A mosquito that transmits malaria causing parasite. Scientists say malaria
doesn’t just attack, it
conditions you to lose.
Children exposed to malaria in early childhood appear to
carry those scars into adult life.
Experts who followed nearly 2,000 children in Kilifi for 15
years, have found that early malaria infections can reprogramme the immune system to tolerate rather
than fight infections.
It is
as if malaria leaves behind a quiet command: “Don’t fight too hard.” And that
silent order can haunt the body for years.
Even into their teenage years, the immune systems of these
children still struggle.
Their bodies produce fewer protective antibodies not
just against malaria, but against other diseases too. And that weakness
lingers, long after malaria has vanished from the area.
“Our findings reveal that children exposed to malaria
in early childhood not only generate lower antibody titres to non-malarial
antigens but maintain these attenuated responses well into adolescence, long
after malaria transmission has ceased,” the authors say in new, unpublished finding.
The researchers are from the KEMRI-Wellcome Trust Research Programme in Kilifi and four other institutions.

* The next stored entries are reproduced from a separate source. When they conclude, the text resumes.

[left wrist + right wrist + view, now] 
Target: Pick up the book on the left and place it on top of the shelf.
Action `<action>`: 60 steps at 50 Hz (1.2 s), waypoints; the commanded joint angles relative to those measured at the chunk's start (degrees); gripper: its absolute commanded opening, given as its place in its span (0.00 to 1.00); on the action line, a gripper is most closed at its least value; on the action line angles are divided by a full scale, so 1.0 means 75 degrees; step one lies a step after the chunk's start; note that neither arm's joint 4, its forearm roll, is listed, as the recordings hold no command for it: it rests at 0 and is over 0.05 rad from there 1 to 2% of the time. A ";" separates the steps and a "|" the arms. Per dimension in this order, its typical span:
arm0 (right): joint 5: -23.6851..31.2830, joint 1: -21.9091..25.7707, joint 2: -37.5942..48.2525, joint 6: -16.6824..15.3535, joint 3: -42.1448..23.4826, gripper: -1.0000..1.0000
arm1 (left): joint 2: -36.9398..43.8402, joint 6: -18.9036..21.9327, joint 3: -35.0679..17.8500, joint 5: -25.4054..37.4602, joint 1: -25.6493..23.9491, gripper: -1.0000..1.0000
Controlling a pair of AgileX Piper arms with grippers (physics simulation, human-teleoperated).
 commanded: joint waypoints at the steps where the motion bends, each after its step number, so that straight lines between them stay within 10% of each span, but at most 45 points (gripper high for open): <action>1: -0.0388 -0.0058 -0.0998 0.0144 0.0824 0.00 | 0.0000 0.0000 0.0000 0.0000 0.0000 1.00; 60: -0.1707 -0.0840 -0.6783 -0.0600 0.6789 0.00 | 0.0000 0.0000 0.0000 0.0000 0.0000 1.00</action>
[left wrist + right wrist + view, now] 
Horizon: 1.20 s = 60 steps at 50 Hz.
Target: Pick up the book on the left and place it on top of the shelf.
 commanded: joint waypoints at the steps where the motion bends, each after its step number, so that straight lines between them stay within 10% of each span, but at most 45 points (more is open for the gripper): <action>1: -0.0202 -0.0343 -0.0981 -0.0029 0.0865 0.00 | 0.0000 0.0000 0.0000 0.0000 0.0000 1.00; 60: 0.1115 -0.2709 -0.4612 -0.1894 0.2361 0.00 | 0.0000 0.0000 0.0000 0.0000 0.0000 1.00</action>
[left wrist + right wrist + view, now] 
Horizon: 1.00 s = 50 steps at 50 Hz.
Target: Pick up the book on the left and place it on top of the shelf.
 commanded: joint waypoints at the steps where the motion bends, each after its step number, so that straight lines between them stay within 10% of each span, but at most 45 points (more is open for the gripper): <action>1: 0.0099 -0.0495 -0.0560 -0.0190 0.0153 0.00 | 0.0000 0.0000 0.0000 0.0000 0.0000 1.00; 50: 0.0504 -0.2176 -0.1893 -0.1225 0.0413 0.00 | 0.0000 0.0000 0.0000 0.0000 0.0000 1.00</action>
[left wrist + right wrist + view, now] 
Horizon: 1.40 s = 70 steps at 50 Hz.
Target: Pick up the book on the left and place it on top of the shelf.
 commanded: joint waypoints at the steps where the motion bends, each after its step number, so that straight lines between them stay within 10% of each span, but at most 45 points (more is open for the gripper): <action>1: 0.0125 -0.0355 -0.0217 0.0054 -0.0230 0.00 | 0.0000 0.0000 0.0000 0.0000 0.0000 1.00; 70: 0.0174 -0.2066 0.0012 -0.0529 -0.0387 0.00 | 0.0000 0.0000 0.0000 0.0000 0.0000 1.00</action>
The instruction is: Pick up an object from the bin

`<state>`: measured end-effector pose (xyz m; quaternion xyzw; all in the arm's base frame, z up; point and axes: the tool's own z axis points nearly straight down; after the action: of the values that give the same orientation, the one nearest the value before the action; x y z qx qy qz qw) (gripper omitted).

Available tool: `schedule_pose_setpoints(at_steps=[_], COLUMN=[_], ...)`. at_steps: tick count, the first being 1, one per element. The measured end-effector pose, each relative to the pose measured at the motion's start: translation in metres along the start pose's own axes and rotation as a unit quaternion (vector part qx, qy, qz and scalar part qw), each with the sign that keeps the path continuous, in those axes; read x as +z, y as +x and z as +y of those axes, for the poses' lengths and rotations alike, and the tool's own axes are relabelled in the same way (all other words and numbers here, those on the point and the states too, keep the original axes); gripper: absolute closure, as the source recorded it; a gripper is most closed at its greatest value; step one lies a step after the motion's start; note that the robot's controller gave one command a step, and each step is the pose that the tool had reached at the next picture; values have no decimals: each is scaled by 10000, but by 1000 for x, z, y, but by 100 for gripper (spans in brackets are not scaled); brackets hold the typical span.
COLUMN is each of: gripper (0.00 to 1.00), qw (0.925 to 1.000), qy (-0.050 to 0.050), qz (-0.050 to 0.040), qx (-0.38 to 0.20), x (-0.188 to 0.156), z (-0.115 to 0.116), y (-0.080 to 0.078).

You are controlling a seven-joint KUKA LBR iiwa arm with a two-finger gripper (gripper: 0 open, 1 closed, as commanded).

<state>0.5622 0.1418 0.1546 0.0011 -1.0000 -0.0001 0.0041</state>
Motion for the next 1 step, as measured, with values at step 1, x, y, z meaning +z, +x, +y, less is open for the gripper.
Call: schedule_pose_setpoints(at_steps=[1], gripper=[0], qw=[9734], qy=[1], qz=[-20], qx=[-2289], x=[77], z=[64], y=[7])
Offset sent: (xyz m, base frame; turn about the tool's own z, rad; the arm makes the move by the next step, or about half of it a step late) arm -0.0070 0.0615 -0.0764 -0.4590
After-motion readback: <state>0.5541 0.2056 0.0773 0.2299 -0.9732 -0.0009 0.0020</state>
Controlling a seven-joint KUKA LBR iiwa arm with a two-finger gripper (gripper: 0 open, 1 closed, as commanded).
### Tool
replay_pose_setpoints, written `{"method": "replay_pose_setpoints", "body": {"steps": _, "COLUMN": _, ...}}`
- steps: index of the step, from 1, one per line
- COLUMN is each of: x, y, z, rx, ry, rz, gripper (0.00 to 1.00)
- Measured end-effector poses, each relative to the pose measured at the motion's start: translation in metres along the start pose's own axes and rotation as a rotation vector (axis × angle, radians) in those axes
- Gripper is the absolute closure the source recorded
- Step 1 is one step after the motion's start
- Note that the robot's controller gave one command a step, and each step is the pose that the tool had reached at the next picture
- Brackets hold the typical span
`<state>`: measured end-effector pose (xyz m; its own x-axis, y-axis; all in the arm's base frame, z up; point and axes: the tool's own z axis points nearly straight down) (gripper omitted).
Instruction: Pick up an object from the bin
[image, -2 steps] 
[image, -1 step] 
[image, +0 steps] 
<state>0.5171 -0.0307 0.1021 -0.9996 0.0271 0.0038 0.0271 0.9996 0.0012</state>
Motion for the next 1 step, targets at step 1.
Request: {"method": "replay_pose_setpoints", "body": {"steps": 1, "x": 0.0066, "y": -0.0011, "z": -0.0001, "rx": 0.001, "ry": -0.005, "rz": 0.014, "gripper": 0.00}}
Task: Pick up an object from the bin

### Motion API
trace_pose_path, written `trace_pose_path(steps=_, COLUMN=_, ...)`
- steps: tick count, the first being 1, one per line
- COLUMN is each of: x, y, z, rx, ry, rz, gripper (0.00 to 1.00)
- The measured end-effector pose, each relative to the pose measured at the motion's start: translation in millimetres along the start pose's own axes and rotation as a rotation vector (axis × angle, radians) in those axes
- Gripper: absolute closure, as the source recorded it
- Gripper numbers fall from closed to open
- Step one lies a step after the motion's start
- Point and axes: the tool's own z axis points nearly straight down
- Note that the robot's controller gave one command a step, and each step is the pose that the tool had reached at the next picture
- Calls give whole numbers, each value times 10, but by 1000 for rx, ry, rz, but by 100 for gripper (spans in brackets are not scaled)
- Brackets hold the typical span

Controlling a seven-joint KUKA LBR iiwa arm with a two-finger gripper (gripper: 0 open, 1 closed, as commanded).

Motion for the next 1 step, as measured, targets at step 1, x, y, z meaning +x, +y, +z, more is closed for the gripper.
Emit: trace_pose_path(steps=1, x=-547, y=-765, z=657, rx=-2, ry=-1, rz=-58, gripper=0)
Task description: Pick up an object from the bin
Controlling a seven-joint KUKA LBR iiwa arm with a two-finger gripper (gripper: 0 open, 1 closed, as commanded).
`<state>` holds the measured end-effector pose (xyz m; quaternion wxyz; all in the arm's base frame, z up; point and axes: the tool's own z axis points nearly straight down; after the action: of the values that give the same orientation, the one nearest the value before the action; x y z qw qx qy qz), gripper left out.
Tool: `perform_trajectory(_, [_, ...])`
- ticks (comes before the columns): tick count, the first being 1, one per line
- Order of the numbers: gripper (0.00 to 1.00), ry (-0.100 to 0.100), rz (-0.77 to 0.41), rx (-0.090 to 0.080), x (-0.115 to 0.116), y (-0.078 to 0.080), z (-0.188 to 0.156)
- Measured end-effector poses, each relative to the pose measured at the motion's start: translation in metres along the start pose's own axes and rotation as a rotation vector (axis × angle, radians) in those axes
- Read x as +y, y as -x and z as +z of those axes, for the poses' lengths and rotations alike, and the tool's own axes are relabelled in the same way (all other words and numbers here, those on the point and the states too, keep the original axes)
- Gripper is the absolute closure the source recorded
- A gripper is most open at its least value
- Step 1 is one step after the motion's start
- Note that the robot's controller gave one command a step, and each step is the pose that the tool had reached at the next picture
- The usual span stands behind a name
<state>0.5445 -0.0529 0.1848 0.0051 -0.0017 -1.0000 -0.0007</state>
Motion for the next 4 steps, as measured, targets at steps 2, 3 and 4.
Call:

They tracked antibody responses in children from two
communities in Kilifi over 15 years (between 1998 and 2017).
One village, Ngerenya, experienced a sharp decline in
malaria transmission beginning in the early 2000s and it remained at zero for a
decade.
The second village, known as Junju, maintained moderate
malaria transmission throughout the study period.
The contrast provided a perfect setting for the study.
They followed total of 1,243 children in Ngerenya and 659 in
Junju.
The researchers visited all the children every week and any
child with temperature higher than 37.5°C was tested for malaria parasite in the
blood.
Over the years, the scientists also tested blood from all
these children for antibody responses to a wide panel of pathogens.
At about age 10 and older, children from Junju (who were
exposed to malaria repeatedly in early childhood) had significantly lower antibody
levels to multiple pathogens compared to children from Ngerenya, where malaria
transmission declined in the mid-2000s.
“This study demonstrates that early-life exposure to malaria
is associated with broad and durable impairments in antibody-mediated immunity to
unrelated pathogens and vaccines,” the researchers said.
They tested antibody response against vaccine-preventable
pathogens such as measles, H1N1 influenza virus, and Bordetella
pertussisrubella, and against common childhood infections such as herpes
simplex virus 1 (HSV-1), Epstein-Barr virus (EBV), coxsackievirus B1 and
cytomegalovirus (CMV).
Children from Junju had significantly lower antibody
levels for most pathogens compared to their Ngerenya counterparts.
“This pattern was observed for both viral and bacterial
pathogens and was particularly marked for coxsackievirus, EBV, HSV-1, and
measles,” the scientists said.
The findings are contained in their paper, “A natural
experiment in Kenya reveals durable immunosuppressive effects of early
childhood malaria: a longitudinal cohort study,” available on the preprint
platform Medrixv.
To test whether geography or healthcare access influenced
these outcomes, the researchers conducted a focused analysis within the
Ngerenya group.
Some children in
Ngerenya had malaria in early childhood; others did not. Even within this
homogeneous setting, those with early malaria had significantly lower antibody
levels at age ten.
“This within-cohort contrast strongly implicates
early-life infection as the critical window for immune programming,” the
study emphasised.
These results may explain why vaccines often show reduced
efficacy in malaria-endemic regions.
“Reduced antibody titres to vaccine-preventable diseases may
translate into diminished long-term protection, even when vaccine coverage is
high,” the researchers said.
The team proposes that children in such areas might benefit
from altered vaccine schedules or booster doses to counteract the suppressive
effects of malaria.
The other scientists who co-authored the study are from the University of Oxford, the
Kenya Medical Research Institute, Columbia University Irving
Medical Center, and Pwani University.